Swainsona eremaea

Scientific classification
- Kingdom: Plantae
- Clade: Tracheophytes
- Clade: Angiosperms
- Clade: Eudicots
- Clade: Rosids
- Order: Fabales
- Family: Fabaceae
- Subfamily: Faboideae
- Genus: Swainsona
- Species: S. eremaea
- Binomial name: Swainsona eremaea Joy Thomps.

= Swainsona eremaea =

- Genus: Swainsona
- Species: eremaea
- Authority: Joy Thomps.

Species of legume

Swainsona eremaea is a species of flowering plant in the family Fabaceae and is endemic to South Australia. It is a low-growing, spreading, probably perennial plant with imparipinnate leaves with 5 to 11 linear, oblong to broadly wedge-shaped leaflets, and racemes of bright red to brown or yellow flowers in racemes of 5 to 20.

==Description==
Swainsona eremaea is a low-growing, spreading, probably perennial herb, with initially erect stems. The leaves are imparipinnate, 20–90 mm long with 5 to 11 linear, oblong to broadly wedge-shaped, or heart-shaped leaflets with their narrower end towards the base. The leaflets are mostly 1–15 mm long and 1–3 mm wide with stipules up to 15 mm long at the base of the petioles. The flowers are bright red, brown or yellow, arranged in racemes of 5 to 20 on a peduncle 1.5–2.5 mm wide with broadly lance-shaped to elliptic bracts 1–2 mm long at the base. The sepals are joined at the base, forming a tube 2.0–2.5 mm long with lobes shorter than or equal to the tube. The standard petal is 9–11 mm long and 8–12 mm wide, the wings 10–15 mm long and the keel 8–9 mm long and about 4 mm deep.

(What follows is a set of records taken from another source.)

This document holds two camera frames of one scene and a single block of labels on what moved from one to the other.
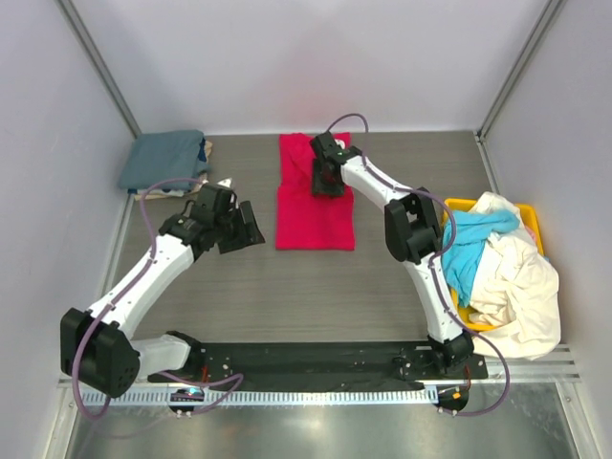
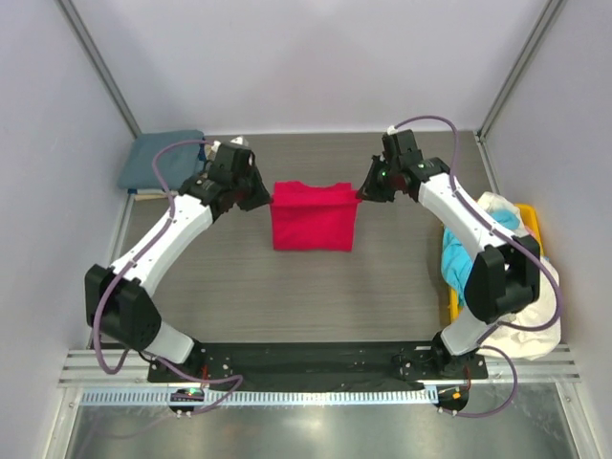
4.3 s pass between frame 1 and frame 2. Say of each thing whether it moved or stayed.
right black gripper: moved
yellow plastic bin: stayed
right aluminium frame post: stayed
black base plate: stayed
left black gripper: moved
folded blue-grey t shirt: stayed
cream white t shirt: stayed
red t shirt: moved
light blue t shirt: stayed
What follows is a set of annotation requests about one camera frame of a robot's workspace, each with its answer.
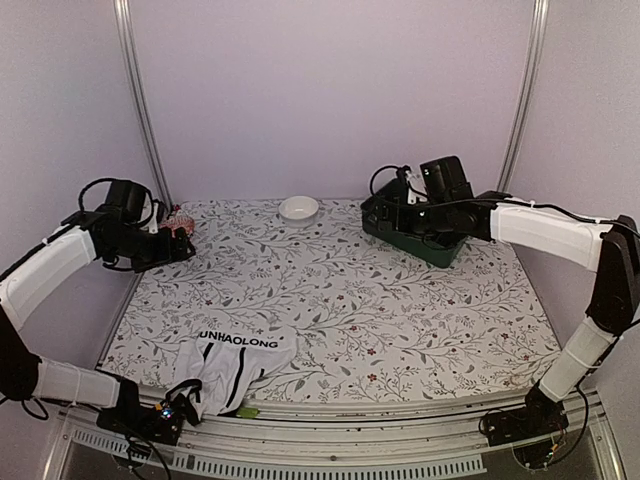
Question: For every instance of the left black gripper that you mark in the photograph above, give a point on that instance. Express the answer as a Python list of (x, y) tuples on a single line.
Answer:
[(168, 253)]

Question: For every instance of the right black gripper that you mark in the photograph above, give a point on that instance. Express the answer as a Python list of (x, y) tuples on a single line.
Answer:
[(384, 203)]

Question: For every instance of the white underwear black trim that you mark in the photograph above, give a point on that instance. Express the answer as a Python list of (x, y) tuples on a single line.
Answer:
[(214, 370)]

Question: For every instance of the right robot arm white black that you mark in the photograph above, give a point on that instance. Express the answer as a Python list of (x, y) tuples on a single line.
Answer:
[(434, 207)]

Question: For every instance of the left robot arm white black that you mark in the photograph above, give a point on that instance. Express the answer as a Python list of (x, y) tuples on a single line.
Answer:
[(127, 225)]

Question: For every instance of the green divided organizer tray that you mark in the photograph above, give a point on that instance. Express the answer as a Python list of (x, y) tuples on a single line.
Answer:
[(438, 249)]

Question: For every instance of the red patterned cupcake cup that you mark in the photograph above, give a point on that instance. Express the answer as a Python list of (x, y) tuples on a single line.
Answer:
[(179, 220)]

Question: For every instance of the white ceramic bowl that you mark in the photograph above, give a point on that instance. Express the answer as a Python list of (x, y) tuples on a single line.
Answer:
[(298, 211)]

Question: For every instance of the floral patterned table mat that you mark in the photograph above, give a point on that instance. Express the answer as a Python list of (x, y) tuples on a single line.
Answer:
[(374, 323)]

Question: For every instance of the green tape piece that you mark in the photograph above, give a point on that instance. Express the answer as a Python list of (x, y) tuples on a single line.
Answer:
[(247, 412)]

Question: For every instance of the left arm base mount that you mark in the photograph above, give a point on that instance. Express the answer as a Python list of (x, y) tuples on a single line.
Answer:
[(161, 423)]

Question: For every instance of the aluminium front rail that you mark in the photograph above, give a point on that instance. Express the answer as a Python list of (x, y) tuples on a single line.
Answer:
[(430, 439)]

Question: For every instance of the right aluminium frame post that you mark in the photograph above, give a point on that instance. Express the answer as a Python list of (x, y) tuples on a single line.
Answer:
[(533, 56)]

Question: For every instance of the aluminium frame post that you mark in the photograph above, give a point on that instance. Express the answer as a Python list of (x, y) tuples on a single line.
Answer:
[(125, 30), (533, 56)]

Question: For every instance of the left aluminium frame post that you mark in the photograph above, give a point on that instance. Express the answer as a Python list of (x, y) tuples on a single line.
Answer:
[(125, 30)]

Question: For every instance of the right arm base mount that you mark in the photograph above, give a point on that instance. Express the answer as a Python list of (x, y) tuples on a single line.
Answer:
[(534, 435)]

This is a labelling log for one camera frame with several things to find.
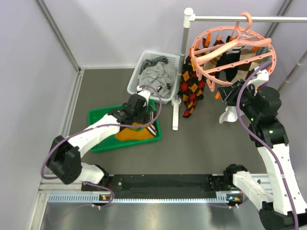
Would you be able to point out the green plastic tray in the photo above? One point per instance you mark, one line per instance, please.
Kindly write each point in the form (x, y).
(111, 143)

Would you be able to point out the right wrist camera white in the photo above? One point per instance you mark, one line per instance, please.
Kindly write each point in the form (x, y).
(259, 79)

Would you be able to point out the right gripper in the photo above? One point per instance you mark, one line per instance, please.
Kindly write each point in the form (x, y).
(232, 91)

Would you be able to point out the white plastic laundry basket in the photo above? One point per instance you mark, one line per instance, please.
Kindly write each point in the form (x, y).
(134, 82)

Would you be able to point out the orange brown striped sock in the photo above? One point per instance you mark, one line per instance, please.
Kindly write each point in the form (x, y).
(136, 134)

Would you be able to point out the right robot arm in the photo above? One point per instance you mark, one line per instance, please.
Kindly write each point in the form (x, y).
(256, 110)

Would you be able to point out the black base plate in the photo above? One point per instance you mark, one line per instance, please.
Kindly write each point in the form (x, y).
(166, 186)

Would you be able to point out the black argyle sock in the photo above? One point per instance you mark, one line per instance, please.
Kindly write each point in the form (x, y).
(190, 88)

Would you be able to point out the grey slotted cable duct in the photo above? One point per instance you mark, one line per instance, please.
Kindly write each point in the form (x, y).
(97, 198)

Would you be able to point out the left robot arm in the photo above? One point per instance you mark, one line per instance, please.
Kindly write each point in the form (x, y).
(65, 156)

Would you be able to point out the grey clothes pile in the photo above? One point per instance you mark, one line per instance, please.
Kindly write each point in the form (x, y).
(158, 73)

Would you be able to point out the pink round clip hanger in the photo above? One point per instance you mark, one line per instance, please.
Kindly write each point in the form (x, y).
(225, 54)

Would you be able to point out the orange clothes clip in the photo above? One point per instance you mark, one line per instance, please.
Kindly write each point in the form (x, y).
(217, 96)

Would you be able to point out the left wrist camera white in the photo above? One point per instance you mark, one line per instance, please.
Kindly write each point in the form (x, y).
(144, 93)

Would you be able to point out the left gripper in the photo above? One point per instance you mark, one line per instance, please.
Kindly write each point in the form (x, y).
(144, 119)

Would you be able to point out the white metal clothes rack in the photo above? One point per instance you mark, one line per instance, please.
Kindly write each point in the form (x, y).
(185, 48)

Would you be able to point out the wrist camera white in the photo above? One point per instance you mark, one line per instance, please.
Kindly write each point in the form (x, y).
(144, 93)
(259, 79)

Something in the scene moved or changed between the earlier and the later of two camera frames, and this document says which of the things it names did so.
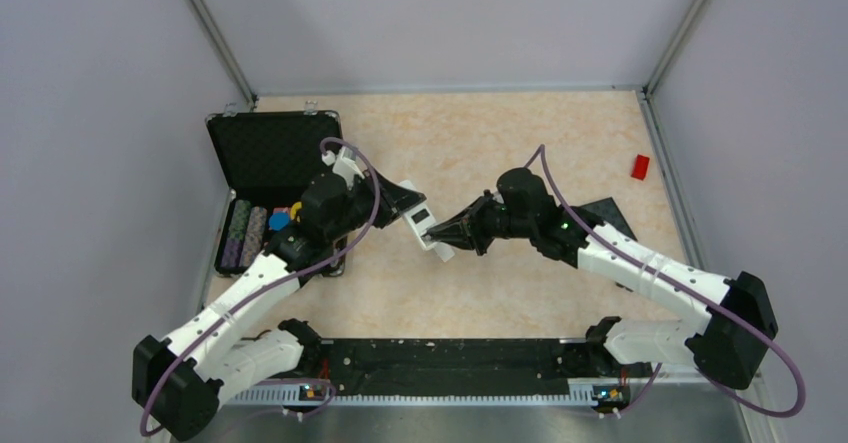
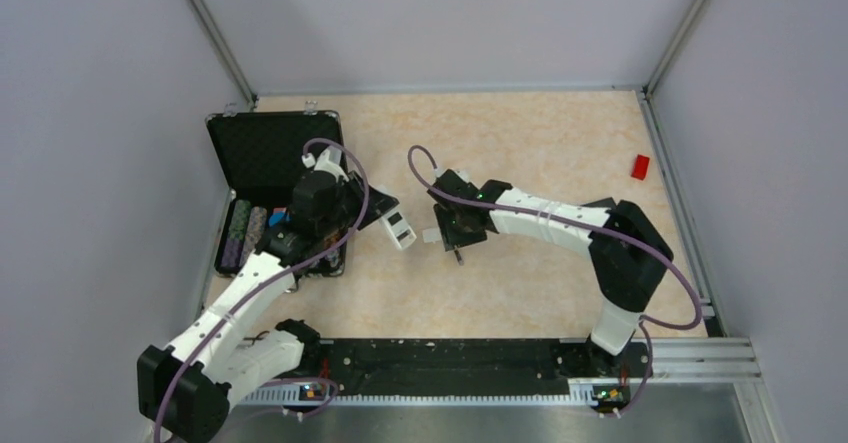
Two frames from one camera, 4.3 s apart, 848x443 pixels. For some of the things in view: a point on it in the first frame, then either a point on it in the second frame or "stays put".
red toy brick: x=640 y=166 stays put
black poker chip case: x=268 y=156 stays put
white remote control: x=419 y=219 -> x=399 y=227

The fruit is a narrowly egg-shaped pod 10–15 mm long and 3–4 mm wide.

==Taxonomy and naming==
Swainsona eremaea was first formally described in 1993 by Joy Thompson in the journal Telopea, from specimens collected by Frank Badman 10 km south of William Creek in 1984. The specific epithet (eremaea) means "from the desert".

==Distribution==
This species of pea grows in central northern South Australia, in sandy or stony soils on floodplains.